THE PROBLEM: Each line in the entries below that holds the string "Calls" must be copied.

Stored items:
——————————

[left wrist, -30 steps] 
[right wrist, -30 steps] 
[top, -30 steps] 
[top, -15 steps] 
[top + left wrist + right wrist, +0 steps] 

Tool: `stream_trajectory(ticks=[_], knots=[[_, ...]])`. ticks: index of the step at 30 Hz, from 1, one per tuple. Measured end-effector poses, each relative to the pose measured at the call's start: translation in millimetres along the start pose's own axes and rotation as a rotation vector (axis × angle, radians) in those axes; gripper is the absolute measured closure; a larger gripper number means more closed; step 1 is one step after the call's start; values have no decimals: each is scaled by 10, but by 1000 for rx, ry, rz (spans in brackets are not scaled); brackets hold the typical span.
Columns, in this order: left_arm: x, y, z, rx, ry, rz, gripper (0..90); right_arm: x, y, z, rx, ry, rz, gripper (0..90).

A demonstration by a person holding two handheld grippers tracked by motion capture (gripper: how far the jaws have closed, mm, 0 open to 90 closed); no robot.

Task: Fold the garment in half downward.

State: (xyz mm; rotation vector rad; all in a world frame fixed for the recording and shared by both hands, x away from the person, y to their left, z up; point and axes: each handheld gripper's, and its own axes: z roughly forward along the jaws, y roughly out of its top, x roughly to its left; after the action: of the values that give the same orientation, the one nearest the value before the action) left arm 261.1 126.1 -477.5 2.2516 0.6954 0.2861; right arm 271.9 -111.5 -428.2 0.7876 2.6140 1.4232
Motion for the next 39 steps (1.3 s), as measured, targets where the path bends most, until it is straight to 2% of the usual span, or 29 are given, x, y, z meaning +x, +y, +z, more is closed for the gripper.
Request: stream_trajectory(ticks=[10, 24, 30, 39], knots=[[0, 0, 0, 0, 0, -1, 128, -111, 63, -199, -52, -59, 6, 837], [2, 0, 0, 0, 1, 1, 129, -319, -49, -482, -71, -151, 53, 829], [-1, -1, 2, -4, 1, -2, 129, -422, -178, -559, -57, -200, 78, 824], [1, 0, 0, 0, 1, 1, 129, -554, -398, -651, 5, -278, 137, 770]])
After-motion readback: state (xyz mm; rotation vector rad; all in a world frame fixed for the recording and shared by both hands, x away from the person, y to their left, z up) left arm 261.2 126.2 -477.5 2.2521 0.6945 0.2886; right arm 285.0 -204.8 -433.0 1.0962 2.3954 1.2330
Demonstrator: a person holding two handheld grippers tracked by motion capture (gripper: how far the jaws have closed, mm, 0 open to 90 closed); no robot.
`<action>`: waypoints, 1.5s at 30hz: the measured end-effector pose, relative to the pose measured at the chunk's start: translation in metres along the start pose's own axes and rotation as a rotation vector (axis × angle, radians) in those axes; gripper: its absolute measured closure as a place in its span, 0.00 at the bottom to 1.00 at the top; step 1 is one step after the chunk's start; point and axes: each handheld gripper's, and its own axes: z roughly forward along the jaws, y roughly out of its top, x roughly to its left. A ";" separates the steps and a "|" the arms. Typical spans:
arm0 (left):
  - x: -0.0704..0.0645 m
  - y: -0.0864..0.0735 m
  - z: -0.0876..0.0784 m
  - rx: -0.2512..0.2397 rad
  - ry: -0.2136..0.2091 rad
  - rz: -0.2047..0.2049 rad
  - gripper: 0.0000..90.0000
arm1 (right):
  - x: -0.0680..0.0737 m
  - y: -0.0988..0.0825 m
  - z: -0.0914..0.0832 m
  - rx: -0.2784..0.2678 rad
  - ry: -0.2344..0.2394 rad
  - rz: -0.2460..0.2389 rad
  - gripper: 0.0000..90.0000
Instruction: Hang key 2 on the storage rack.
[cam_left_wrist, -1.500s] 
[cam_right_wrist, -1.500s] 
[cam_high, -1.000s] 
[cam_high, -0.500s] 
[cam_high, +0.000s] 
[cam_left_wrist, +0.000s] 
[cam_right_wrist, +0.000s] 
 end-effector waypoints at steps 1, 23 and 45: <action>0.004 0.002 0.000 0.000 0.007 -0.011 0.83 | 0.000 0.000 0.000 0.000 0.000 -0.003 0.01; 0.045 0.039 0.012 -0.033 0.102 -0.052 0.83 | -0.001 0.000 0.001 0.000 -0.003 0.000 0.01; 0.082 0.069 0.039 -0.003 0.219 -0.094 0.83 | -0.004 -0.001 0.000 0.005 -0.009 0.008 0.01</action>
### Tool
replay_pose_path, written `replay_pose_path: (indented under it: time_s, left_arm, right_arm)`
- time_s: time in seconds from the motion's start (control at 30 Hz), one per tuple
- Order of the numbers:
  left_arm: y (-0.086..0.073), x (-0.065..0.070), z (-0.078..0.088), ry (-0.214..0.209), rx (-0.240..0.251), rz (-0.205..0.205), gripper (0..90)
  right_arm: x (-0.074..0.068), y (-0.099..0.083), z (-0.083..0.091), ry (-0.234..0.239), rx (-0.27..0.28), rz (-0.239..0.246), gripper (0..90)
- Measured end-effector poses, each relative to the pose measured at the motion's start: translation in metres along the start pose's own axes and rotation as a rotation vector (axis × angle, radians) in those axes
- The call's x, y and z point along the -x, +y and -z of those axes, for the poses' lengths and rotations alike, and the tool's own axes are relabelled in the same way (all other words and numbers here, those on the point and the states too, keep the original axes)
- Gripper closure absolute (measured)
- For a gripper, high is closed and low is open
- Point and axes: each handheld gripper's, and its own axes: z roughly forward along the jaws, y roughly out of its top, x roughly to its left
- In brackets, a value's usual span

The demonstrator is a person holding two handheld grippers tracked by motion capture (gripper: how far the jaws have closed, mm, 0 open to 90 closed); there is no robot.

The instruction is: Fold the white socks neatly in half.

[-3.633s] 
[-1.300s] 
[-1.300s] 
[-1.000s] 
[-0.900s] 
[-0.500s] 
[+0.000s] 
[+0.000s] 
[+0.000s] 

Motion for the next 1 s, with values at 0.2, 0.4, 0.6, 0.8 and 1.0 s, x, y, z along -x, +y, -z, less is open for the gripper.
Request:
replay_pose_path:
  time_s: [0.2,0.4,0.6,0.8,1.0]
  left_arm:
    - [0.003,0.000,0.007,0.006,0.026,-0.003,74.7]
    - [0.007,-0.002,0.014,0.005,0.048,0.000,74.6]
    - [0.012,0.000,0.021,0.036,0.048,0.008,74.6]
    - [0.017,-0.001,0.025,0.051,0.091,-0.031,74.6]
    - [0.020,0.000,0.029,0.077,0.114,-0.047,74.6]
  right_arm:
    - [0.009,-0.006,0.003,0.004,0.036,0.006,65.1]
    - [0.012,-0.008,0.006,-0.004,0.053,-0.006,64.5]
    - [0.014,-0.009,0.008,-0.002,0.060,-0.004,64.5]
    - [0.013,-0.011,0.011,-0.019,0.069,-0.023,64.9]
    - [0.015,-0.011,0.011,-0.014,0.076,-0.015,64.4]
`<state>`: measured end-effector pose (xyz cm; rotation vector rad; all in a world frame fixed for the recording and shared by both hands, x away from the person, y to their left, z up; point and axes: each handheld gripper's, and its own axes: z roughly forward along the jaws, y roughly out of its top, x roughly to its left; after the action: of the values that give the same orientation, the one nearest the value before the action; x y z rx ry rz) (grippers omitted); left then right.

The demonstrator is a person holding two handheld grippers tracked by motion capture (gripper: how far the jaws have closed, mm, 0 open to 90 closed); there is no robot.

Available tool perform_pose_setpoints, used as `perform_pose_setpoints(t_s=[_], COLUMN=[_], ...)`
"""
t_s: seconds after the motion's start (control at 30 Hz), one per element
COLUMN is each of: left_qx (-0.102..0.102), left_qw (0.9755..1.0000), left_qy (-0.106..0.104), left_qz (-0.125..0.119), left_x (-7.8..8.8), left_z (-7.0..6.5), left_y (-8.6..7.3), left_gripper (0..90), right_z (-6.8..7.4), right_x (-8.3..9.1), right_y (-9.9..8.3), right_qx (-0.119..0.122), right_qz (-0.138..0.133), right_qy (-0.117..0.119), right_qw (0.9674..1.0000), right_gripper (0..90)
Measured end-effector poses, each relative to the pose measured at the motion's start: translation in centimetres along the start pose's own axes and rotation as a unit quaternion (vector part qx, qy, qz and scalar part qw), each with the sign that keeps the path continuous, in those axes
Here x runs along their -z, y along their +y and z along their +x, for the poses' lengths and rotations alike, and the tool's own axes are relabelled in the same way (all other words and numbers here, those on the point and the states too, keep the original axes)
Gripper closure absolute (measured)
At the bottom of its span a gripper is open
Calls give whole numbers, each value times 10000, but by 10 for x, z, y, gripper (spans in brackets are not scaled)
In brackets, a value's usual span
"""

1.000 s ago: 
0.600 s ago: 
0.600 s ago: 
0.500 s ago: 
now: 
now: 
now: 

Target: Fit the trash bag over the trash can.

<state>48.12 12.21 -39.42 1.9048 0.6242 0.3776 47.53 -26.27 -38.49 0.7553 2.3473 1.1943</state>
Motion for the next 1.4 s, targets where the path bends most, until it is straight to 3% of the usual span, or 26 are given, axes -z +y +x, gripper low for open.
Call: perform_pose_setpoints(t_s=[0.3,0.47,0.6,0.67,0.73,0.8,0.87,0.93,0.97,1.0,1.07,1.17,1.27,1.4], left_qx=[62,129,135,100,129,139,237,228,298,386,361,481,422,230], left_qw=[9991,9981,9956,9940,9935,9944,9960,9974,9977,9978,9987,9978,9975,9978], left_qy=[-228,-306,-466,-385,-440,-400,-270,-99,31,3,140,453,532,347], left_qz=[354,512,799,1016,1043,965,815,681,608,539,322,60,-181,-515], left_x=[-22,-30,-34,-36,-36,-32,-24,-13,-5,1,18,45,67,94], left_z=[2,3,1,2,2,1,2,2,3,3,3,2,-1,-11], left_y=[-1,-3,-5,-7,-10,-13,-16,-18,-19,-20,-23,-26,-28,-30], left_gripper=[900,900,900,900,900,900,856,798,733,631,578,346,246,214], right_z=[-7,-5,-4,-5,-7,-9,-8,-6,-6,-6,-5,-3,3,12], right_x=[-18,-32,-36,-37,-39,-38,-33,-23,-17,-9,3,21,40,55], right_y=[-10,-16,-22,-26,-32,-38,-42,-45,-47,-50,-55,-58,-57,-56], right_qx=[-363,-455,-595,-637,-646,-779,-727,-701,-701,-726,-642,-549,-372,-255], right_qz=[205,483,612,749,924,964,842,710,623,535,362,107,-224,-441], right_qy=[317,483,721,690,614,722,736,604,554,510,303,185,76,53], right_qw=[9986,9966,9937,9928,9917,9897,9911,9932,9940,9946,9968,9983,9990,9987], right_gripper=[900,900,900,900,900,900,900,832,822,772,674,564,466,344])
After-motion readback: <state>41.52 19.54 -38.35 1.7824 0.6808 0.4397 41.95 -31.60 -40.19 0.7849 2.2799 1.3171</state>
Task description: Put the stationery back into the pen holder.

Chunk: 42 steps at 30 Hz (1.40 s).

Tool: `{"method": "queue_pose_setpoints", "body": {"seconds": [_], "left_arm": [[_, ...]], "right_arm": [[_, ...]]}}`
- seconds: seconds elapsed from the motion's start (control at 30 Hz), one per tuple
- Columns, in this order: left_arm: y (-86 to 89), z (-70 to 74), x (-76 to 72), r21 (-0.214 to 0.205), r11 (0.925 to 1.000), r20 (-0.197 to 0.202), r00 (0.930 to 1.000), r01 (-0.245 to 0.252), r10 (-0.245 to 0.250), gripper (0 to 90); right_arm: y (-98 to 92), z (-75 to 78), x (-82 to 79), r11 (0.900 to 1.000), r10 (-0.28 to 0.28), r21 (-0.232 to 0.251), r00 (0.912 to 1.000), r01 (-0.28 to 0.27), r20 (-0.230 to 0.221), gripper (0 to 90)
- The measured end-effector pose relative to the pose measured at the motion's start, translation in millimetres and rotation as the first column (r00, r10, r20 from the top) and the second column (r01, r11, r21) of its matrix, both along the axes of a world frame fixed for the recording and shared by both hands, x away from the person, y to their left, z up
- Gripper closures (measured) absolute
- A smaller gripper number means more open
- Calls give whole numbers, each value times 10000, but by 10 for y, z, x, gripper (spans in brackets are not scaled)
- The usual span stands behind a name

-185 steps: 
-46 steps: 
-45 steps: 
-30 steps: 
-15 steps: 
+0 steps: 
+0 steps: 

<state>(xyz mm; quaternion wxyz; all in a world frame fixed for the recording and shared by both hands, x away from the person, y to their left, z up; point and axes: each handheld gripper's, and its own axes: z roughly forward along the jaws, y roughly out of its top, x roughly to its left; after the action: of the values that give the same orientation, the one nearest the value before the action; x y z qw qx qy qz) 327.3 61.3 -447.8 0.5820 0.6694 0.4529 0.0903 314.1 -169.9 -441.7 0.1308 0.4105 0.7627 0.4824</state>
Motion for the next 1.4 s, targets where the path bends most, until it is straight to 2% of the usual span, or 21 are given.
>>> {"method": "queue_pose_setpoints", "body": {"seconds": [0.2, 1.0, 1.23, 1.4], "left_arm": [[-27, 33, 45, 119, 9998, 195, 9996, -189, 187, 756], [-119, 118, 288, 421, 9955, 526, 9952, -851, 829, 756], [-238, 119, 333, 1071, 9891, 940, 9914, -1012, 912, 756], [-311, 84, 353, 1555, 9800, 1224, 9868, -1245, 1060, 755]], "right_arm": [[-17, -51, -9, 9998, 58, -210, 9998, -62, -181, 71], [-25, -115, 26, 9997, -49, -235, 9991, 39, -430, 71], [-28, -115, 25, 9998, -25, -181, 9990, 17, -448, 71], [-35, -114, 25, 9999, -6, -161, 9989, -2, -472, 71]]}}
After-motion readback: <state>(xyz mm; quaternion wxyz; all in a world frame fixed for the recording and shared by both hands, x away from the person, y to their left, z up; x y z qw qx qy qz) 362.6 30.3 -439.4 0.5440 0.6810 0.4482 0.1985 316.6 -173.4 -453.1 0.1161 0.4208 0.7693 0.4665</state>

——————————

RESPONSE TO THE TASK:
Calls give whole numbers, each value times 10000, but by 10 for x, z, y, gripper (spans in brackets are not scaled)
- Calls give whole numbers, each value times 10000, but by 10 for y, z, x, gripper (spans in brackets are not scaled)

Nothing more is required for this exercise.